Author Contributions
Conceptualization: JH, ACC; Methodology: JH, ACC; Software: JH (Python, R), TT (Matlab, R), SA (Matlab); Writing: Original Draft: JH, Revision: JH, HC, ACC; Visualization: JH, ACC; Supervision: HC, ACC; Project Administration: ACC; Funding Acquisition: HC, ACC.
Sources of Funding
JH was supported by the A*STAR Scientific Scholars Fund. TT was supported by a Singapore International Graduate Award from the A*STAR Graduate Academy. SA was supported by a Singapore International Pre-Graduate Award. HC was supported by grants MOE-2016-T2-1-001 from the Singapore Ministry of Education and NMRC-CG-M009 from the National Medical Research Council. ACC was supported by grants MOE-2013-T2-2-054 and MOE2017-T2-1-089 from the Singapore Ministry of Education, grants 1231AFG030 and 1431AFG120 from the A*STAR Joint Council Office, and Duke-NUS Medical School. The authors received additional support from a Biomedical Research Council block grant to the Institute of Molecular and Cell Biology.
Data Availability
The Matlab, Python, and R packages are all available on Github, and are licensed under the BSD 3-Clause Clear License.
Guide to using DABEST
There are five ways to use DABEST.
No installation or download is required for the web application or Google Colab; either requires only an internet connection. The other methods require you to install Python, Matlab, or R on your personal computer.
Web application
Access estimationstats.com.
Choose one of the functions, e.g. two groups.

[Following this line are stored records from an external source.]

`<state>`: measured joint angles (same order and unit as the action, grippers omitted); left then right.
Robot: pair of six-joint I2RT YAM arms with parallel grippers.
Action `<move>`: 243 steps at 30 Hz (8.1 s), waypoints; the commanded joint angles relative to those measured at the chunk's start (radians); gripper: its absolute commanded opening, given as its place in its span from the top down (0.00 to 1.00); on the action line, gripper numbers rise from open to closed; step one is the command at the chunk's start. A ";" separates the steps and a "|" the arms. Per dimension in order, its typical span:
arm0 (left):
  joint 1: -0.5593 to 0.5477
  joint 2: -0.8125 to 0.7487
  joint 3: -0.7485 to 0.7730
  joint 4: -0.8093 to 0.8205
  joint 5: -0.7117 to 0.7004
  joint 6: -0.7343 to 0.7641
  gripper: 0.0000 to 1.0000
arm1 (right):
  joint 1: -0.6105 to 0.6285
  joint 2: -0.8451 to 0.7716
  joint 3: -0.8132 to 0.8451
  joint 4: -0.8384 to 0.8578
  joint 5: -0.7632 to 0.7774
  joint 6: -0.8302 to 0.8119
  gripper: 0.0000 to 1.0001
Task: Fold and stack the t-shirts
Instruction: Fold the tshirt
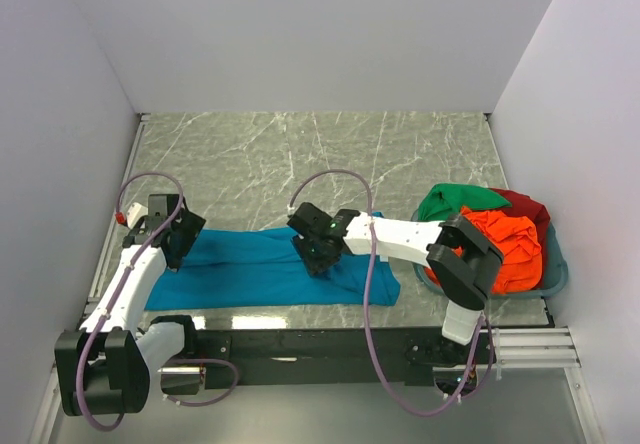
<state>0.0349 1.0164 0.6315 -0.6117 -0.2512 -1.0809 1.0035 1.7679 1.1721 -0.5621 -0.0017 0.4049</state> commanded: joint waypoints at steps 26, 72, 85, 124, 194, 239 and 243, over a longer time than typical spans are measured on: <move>-0.006 -0.006 0.010 0.009 -0.026 0.013 0.00 | -0.048 -0.013 0.037 -0.058 0.026 -0.038 0.87; -0.007 0.004 0.033 0.004 -0.005 0.024 0.01 | -0.011 -0.165 0.043 -0.093 -0.068 0.153 0.27; -0.009 0.177 0.045 0.147 0.044 0.050 0.01 | -0.143 -0.257 -0.261 0.102 -0.095 0.241 0.13; -0.156 0.128 -0.139 0.150 0.193 -0.112 0.01 | -0.614 0.567 0.682 -0.113 -0.302 -0.077 0.14; -1.029 0.418 0.053 0.337 0.288 -0.024 0.01 | -0.430 0.395 0.442 -0.036 -0.145 0.028 0.07; -1.103 -0.032 -0.133 0.053 0.059 -0.257 0.05 | -0.382 -0.674 -0.474 0.231 -0.052 0.296 0.05; -1.103 -0.009 -0.167 0.119 0.084 -0.264 0.20 | -0.338 -0.700 -0.543 0.217 -0.053 0.324 0.06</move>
<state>-1.0664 0.9989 0.4816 -0.5552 -0.1631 -1.3151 0.6388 1.1057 0.6579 -0.3790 -0.0677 0.6899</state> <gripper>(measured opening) 0.826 0.946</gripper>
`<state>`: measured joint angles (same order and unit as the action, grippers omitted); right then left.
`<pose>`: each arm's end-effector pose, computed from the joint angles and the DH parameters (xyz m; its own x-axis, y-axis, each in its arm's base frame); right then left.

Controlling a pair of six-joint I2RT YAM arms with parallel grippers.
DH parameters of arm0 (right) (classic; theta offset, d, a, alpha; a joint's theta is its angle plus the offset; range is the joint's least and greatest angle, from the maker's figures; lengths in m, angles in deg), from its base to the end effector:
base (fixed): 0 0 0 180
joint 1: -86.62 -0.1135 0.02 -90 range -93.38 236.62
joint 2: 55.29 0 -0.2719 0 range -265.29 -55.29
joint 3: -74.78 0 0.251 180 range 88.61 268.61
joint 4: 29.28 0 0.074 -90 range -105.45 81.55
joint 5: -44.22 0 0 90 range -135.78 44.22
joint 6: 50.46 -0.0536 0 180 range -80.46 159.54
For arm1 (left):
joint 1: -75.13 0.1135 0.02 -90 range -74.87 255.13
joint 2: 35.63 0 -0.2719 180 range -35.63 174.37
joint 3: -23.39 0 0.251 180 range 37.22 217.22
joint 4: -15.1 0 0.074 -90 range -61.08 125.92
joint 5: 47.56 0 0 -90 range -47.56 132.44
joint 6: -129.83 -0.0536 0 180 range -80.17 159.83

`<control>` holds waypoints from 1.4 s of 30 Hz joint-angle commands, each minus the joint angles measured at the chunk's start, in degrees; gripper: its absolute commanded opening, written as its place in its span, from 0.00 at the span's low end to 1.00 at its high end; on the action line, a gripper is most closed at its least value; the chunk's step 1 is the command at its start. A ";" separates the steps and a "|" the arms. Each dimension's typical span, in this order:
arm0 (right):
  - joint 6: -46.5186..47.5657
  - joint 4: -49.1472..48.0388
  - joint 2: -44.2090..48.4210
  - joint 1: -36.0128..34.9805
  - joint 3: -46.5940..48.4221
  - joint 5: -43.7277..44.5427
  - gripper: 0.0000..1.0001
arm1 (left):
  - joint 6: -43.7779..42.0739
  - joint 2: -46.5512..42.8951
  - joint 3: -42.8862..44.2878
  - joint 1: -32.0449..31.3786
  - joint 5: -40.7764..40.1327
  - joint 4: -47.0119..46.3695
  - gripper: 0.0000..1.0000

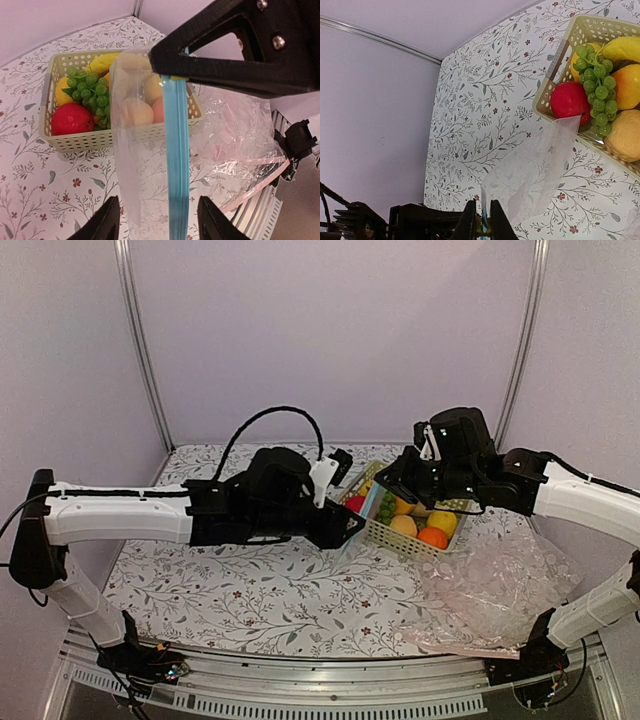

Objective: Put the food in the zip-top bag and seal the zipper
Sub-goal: Pass from the right arm to the left

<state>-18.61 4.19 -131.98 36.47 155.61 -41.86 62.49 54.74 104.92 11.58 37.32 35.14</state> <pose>0.2071 0.2425 0.3338 -0.7838 0.3834 -0.4885 -0.1174 0.6809 0.7229 0.1741 -0.3393 0.2853 -0.5287 0.2012 -0.8246 0.7079 0.6406 -0.2976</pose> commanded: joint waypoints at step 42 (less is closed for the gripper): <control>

Use the preloaded data or enter your own data.
Google Colaboratory
Open an window in any modern browser (Chrome, Firefox, or Safari). Use incognito or private mode if you wish to remain anonymous.
Access this online example notebook to view the code that generated the Figure. You can view or download the notebook, but cannot run it without signing in.
If you would like to run the code in Colaboratory, you will need an Google account with which to sign in.
Matlab
Download DABEST-Matlab from Mathworks File Exchange or the Github repo.
Follow the tutorial on Github.
Python
Install the Anaconda distribution of Python 3.6 and Jupyter.
Download the example notebook from Colaboratory (see above).
Run the example notebook to install and test DABEST-Python.
Or, install DABEST with this line in the terminal: pip install dabest
A tutorial on DABEST-Python can be found here.
R
Run this line in the R console: install.packages(“dabestr”)
Note that a version of R > 3.5.0 is required.
Acknowledgements
The authors are grateful to Mashiur Rahman for help and advice, and to Hung Nguyen for developing the web app front end.